Como um caçador da saudade, sento-me diante da máquina e busco a mulher amada, em momentos vividos ou somente imaginados, pelas teclas que se espalham sob minhas mãos. Como não sou de fumar, não tenho o artifício do cigarro. Como minha sala não tem janela, não vejo estrelas ou ondas de pássaros ou de um mar bravio. Sou eu e meus sonhos e minhas lembranças dividindo a mesma cadeira. Alívios e correrias. E é assim que letra a letra, espaço a espaço, ponto a ponto, vou compondo-a numa crônica, num conto, num poema...

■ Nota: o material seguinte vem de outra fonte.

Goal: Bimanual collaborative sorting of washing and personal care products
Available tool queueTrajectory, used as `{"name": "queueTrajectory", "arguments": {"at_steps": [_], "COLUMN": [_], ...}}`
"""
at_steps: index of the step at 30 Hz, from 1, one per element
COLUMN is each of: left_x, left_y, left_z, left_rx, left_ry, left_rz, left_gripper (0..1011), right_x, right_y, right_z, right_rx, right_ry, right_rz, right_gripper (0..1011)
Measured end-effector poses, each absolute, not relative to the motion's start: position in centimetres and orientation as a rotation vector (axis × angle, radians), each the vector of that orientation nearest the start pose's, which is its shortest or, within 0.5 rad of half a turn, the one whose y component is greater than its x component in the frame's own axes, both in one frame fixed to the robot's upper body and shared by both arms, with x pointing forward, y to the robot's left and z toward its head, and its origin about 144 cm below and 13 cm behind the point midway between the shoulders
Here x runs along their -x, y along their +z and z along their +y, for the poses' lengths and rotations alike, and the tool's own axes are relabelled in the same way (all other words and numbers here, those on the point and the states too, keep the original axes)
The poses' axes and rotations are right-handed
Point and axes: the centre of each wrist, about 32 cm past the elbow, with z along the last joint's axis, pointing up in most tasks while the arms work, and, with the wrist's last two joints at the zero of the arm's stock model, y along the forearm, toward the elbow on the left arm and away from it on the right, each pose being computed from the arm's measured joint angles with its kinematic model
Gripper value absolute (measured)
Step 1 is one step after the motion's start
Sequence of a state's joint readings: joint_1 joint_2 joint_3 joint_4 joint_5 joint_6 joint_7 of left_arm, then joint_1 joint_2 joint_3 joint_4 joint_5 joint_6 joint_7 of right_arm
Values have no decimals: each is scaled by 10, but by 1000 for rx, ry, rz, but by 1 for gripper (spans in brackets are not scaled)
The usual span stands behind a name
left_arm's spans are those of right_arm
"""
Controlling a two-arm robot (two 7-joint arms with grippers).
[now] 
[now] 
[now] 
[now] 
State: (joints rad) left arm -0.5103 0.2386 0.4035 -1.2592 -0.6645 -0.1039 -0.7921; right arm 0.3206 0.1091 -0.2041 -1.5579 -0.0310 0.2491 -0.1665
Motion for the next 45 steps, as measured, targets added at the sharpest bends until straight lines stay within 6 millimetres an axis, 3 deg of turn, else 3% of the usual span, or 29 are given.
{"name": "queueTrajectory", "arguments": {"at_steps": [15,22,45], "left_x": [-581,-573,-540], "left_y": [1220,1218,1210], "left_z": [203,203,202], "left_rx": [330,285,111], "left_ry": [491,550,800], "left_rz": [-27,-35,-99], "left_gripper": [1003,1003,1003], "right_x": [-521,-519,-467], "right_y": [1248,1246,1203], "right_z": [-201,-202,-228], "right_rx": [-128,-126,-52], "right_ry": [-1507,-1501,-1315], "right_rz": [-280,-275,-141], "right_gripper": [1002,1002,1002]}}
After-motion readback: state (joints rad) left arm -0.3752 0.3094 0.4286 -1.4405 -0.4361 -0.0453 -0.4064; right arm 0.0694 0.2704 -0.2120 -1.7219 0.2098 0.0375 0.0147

Muitas vezes, olho ao redor e espero que ela, a mulher amada, surja de uma gaveta, de uma pasta, de uma porta que não dá para lugar algum. Chego a ouvir seus passos que me fazem caminhar em círculos pela página em branco a procura de um começo ou de um fim ou de um meio. Criá-la a partir de linhas ou versos não é um processo fácil e nem deveria. A mulher amada é de uma complexidade, de uma dor, de um balançado capaz de travar qualquer prosa ou prosador.

Transformar sua carne, seu espírito, seus jeitos e trejeitos em texto não são tarefas simples e diretas. Trata-se de um ofício que exige inspiração e suor. Escrevê-la em todos seus fatos e feitos é uma arte penosa, prazerosa e, até mesmo, duvidosa. Afinal, o número de incertezas que surgem diante do teclado é comparável aos inúmeros pontos de luz e sombra que se avizinham ao longo do perímetro de sua silhueta. Para ter frases de sentimento é preciso abandonar o tecnicismo das escolas enchendo sacolas e sacolas de coisas do coração.

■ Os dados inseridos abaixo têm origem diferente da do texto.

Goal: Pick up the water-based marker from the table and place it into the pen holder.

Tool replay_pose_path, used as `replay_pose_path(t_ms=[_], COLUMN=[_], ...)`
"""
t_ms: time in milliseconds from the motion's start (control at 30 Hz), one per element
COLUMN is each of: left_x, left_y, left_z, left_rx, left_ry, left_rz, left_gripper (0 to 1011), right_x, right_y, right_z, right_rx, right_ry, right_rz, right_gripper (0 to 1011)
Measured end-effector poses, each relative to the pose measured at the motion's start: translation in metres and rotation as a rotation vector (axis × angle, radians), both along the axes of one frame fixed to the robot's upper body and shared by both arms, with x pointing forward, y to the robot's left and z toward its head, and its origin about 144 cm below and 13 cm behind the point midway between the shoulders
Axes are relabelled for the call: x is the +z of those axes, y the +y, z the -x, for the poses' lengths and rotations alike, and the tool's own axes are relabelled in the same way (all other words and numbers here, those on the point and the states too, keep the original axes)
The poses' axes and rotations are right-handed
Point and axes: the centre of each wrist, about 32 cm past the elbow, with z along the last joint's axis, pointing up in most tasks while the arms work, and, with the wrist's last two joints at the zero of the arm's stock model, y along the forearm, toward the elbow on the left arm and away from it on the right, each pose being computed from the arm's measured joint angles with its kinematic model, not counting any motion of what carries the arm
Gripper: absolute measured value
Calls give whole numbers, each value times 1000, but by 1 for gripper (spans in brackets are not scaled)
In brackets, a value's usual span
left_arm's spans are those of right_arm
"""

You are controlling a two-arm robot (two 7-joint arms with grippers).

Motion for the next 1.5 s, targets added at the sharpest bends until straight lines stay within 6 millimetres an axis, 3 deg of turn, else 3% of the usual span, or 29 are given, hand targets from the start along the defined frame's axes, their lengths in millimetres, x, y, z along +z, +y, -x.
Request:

Escrever a mulher amada é um trabalho de muito risco e pouco juízo, já que ela surge inesperada a cada olhar. Infalível mesmo é fechar os olhos, colocar a emoção entre os dentes e tocar as teclas como se tocasse seu corpo, seus desejos, suas manhas. É preciso se deixar levar pela emoção e caprichar no estilo. Escrevê-la é como um vício sem remédio, que se aprofunda a cada escrita. É a eterna busca da perfeição entre os olhos da aflição. É condição de sobrevivência. É um sofrimento digno de parto. É uma carência só suprida durante o processo criativo.

O processo de escrever a mulher amada seja ele rápido ou prolongado, bruto ou elaborado, imediato ou preparado, traz-me prazer e dores em doses desmedidas.